Oral history collections: metadata and access challenges
Feb 24, 2026 11:18 AM
Our institution is digitizing a collection of 2,000 oral history recordings from the liberation struggle era. We are facing several challenges:
- Transcription in multiple languages (isiZulu, isiXhosa, English, Afrikaans)
- Sensitive content requiring restricted access for some recordings
- Linking recordings to named entities (persons, events, places)
- Preservation of original cassette tapes alongside digital surrogates
Any recommendations for metadata schema?
2 Replies
For oral history metadata, I'd recommend looking at the Oral History Metadata Synchronizer (OHMS) schema as an extension to Dublin Core.
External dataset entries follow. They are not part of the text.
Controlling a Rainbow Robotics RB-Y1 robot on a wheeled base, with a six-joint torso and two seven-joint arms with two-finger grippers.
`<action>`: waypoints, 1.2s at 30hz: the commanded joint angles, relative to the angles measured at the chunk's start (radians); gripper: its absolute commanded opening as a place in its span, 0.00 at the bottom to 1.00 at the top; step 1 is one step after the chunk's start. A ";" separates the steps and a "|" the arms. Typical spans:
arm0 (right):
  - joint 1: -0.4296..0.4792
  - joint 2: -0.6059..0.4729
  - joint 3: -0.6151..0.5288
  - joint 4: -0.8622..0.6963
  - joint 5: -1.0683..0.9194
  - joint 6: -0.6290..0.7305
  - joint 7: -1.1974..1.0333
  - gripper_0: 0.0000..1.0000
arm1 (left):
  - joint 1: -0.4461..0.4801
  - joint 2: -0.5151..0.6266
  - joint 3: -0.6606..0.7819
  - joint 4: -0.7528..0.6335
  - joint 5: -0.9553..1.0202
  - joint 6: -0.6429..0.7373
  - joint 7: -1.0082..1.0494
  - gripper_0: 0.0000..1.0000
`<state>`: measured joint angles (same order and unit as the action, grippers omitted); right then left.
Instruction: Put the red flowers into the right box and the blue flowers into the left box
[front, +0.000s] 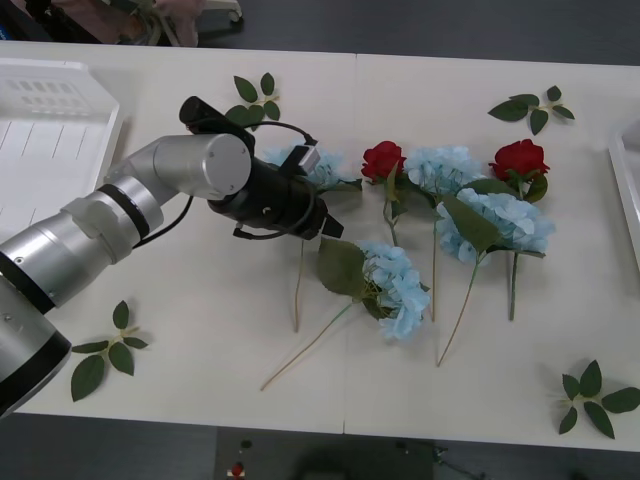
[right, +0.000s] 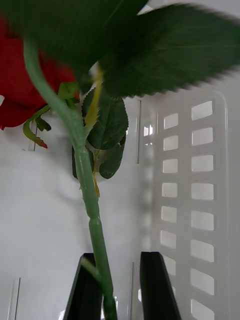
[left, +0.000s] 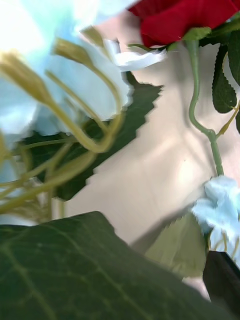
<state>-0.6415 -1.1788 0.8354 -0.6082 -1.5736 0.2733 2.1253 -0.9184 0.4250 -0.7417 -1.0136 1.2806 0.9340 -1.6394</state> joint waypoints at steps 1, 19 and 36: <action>0.002 -0.021 -0.045 -0.005 0.017 0.043 -0.013 0.63 | -0.060 -0.035 0.009 0.033 -0.064 -0.011 0.009 0.26; 0.002 -0.163 -0.222 -0.478 -0.178 0.810 -0.350 0.76 | -0.076 0.000 -0.019 0.010 -0.158 -0.020 0.023 0.00; -0.162 0.202 -0.234 -0.461 0.271 0.797 -0.917 0.77 | -0.243 0.678 0.162 -0.318 -0.342 0.709 -0.275 0.00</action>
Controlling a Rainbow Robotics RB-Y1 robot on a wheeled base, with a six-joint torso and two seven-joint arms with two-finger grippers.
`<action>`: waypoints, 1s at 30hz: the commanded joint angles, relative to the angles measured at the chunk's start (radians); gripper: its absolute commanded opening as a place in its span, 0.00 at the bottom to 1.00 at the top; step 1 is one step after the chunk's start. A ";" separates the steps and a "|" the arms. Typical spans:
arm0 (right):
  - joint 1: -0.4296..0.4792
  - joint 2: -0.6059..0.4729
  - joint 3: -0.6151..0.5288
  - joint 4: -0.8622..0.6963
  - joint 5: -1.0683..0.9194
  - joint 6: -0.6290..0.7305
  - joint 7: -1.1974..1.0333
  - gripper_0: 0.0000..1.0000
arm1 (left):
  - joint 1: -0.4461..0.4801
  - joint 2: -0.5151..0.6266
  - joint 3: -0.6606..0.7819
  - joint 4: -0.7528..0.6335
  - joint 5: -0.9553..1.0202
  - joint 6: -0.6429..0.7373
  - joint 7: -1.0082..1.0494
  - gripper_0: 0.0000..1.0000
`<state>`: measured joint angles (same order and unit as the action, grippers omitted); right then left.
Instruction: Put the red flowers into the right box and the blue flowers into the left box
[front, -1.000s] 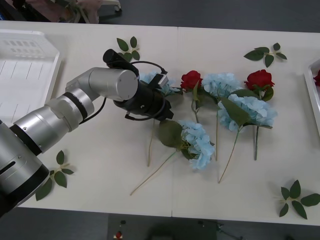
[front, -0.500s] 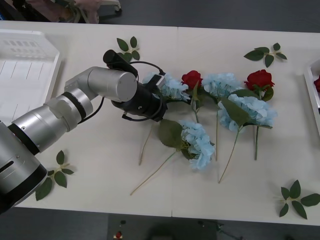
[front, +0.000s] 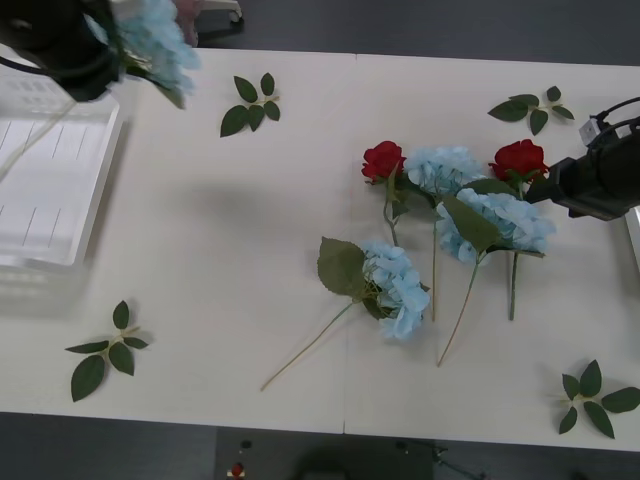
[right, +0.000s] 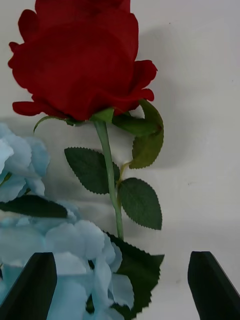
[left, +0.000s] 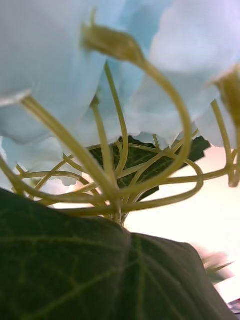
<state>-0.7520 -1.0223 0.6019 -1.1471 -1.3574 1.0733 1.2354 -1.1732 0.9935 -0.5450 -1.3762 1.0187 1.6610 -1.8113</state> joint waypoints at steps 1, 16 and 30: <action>-0.063 0.065 -0.001 0.104 0.081 -0.001 -0.025 0.77 | 0.040 0.128 -0.041 0.075 -0.132 -0.064 -0.126 0.00; -0.095 0.225 -0.004 0.319 0.247 -0.085 -0.004 0.77 | 0.141 0.119 -0.174 0.405 -0.246 -0.560 -0.151 0.89; -0.101 0.252 -0.051 0.380 0.287 -0.111 0.036 0.00 | 0.139 0.217 -0.069 0.151 0.584 -0.305 -0.327 0.97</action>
<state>-0.8209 -0.7624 0.5684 -0.7759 -1.0798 0.9585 1.2354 -0.9981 1.2380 -0.6723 -1.2147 1.4950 1.2805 -2.2033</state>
It provides fields specifically designed for audio/video interviews — indexed segments, transcript sync points, and subject keywords per segment.
For the multilingual transcription challenge, Heratio's AI plugin has speech-to-text capabilities that work reasonably well for English and Afrikaans.
We have a similar oral history collection from the Spanish Civil War period. Our approach:
- Each recording gets a Dublin Core description with local extensions
- Transcripts are stored as digital objects linked to the audio file
- NER processing on transcripts to auto-generate name/place index entries
- Access restrictions handled per-item using Security Clearance levels
The NER + auto-indexing approach has been a game-changer for discovery.